- [Work task]
Would you please retype, exactly, the lines of the listing below between the line with "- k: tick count" and the line with "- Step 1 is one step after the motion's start", inclusive?

────────

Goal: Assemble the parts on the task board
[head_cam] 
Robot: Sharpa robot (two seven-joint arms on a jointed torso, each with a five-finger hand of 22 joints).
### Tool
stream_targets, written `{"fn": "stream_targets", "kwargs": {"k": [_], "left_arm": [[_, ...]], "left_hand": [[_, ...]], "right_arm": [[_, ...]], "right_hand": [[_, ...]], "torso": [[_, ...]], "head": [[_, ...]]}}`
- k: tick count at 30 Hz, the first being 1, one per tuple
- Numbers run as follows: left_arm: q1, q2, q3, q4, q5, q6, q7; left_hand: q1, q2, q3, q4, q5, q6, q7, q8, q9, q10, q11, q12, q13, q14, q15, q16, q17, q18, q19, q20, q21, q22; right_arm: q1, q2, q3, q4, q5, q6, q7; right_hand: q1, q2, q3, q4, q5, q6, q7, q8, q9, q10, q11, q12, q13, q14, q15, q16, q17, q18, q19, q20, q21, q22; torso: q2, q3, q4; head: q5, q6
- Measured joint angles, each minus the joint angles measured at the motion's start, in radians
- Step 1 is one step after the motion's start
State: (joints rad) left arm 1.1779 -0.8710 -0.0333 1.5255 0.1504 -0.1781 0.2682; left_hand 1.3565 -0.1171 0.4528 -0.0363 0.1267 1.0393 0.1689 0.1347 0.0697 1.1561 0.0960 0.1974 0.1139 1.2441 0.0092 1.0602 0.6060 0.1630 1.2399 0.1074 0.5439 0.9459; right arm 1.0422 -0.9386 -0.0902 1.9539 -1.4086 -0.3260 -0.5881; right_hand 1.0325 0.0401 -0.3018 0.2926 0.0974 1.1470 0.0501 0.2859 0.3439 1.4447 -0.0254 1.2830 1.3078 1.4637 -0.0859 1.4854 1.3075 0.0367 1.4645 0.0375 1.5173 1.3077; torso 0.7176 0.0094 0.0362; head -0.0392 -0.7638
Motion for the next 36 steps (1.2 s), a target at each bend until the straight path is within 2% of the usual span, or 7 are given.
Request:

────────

- [Task solution]
- k: tick count at 30 Hz, the first being 1, one per tuple
- Numbers run as follows: left_arm: q1, q2, q3, q4, q5, q6, q7; left_hand: q1, q2, q3, q4, q5, q6, q7, q8, q9, q10, q11, q12, q13, q14, q15, q16, q17, q18, q19, q20, q21, q22; right_arm: q1, q2, q3, q4, q5, q6, q7; right_hand: q1, q2, q3, q4, q5, q6, q7, q8, q9, q10, q11, q12, q13, q14, q15, q16, q17, q18, q19, q20, q21, q22; torso: q2, q3, q4; head: q5, q6
- Measured joint angles, each minus the joint angles measured at the motion's start, in radians
- Step 1 is one step after the motion's start

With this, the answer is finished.